Farmers in Northern Ireland have traditionally embraced conventional farming methods of milk, meat or crop production, which use pesticides and chemical fertilisers.
Adrian Saunders, organic farming advisor at Greenmount college, explains: ‘Organic farming has always had this clean green image. A number of farmers have looked at the organic option and felt that it was not real agriculture.'
Gradually farmers began to realise the environmental and financial benefits and converted. 'Either they are interested in improving the environment or they have looked at it as a niche market with premium prices. But many see it as an alternative means of production, which they feel happier with.’
Organic farming follows a philosophy of feeding the soil rather than the plant. According to Saunders, farmers recycle nutrients through composts and slurries produced on the farm. 'Organic matter helps preserve soil structure, water retention, nutrient retention and aids drainage, thus providing the soil with the right balance of air, water and nutrients,’ explains Saunders.
John McCormick farms near Helen's Bay and is Northern Ireland's largest market garden vegetable producer. His main market is through a growing box delivery service.
In livestock production farmers manage stock to promote good health through sound husbandry techniques. They also favour herbal and homoeopathic remedies, and supplementing animal feed with seaweed meal, as a primary approach to animal health, with antibiotics very much a final resort.
But organic production has been slow to take off. With about 195 organic farmers in the province, organic farming is lagging behind Britain. There are only about 8.5 thousand hectares of organic land in Northern Ireland, accounting for about 0.85 per cent of the land.
David Laughlin was the first producer of organic milk in Northern Ireland and has gone on to help develop the organic milk market. Laughlin converted his Kilrea farm in 1999 after he spent time on farms in New Zealand.
Laughlin explains: ‘I wasn't your typical conventional farmer before that. I always had this idea that we have been using far too many chemicals and it was upsetting the balance. I got my eyes opened when I went to New Zealand and I saw there was an awful lot I could bring home with me.'
However, when Laughlin returned home he said the reaction was not positive.
'I got a very negative press at the time from many people and organisations, not least the Milk Marketing Board. They seemed to think that my head was stuck in the clouds and what I was saying wasn't actually relevant. Everybody had an opinion that organic farmers were something like the guys out of The Good Life, someone who wore sandals and lay about with cows, so it wasn't taken as seriously as mainstream farming.’
Laughlin ignored the negative reactions to his ideas and finished his conversion in May 2001. Laughlin explained the conversion to organic farming was not without its problems: 'It had been suggested to us by some that it would be a very difficult thing for us to do. If anyone says that to me it's like a red rag to a bull.' Eventually he was seen as a progressive farmer and began to be taken seriously.
Laughlin farms his herd sustainably and prefers 'green' practices. 'Organic farming is the way nature intended it to be.
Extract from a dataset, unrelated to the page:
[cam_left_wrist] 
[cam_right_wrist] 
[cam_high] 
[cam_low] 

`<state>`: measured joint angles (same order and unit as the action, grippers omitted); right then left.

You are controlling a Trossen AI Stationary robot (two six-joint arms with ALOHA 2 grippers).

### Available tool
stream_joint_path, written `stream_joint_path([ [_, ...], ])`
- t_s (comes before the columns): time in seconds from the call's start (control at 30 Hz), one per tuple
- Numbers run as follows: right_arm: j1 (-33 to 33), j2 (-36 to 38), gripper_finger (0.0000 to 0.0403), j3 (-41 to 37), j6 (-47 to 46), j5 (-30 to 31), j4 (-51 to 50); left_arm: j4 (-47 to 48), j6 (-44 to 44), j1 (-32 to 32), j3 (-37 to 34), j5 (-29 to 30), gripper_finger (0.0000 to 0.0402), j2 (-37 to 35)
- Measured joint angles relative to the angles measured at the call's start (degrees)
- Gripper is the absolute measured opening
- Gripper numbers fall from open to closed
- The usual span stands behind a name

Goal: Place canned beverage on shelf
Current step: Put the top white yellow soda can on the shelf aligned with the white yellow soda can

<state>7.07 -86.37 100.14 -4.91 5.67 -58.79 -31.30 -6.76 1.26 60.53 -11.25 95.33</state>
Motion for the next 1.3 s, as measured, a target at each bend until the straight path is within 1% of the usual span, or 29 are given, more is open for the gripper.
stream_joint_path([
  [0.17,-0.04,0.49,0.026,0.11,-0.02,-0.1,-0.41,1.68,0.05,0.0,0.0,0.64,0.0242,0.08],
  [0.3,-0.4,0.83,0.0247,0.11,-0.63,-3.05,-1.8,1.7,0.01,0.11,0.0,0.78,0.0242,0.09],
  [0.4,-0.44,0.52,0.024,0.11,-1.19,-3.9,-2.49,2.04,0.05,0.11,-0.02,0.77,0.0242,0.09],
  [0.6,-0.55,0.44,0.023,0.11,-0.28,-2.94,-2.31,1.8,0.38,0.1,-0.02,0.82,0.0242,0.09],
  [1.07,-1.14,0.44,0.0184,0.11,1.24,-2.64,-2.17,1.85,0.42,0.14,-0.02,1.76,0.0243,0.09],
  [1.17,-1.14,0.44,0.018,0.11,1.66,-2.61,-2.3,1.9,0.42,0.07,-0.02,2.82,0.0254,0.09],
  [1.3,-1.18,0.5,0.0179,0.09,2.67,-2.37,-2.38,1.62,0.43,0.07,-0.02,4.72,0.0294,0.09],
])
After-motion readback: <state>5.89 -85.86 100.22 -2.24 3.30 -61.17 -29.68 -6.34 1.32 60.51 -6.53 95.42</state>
We farm without any agrichemicals, herbicides or fertilisers. We treat our animals as individuals rather than part of a herd ,using homoeopathy and herbal remedies. Nine times out of ten those will work but if they don't we resort to antibiotics.'
Despite reaping the benefits, Laughlin said conversion to organic farming is expensive. Organic farmers must undergo a conversion period of over two years, during which they cannot sell any produce as organic. But slowly the organic market is taking-off in the province because of a number of health scares.
'Everytime there is a health scare we see our sales take a jump. At the end of the day supermarkets do listen to their customers and more people want food that is additive-free. Organic food is particularly popular in the infant and elderly market, according to Laughlin.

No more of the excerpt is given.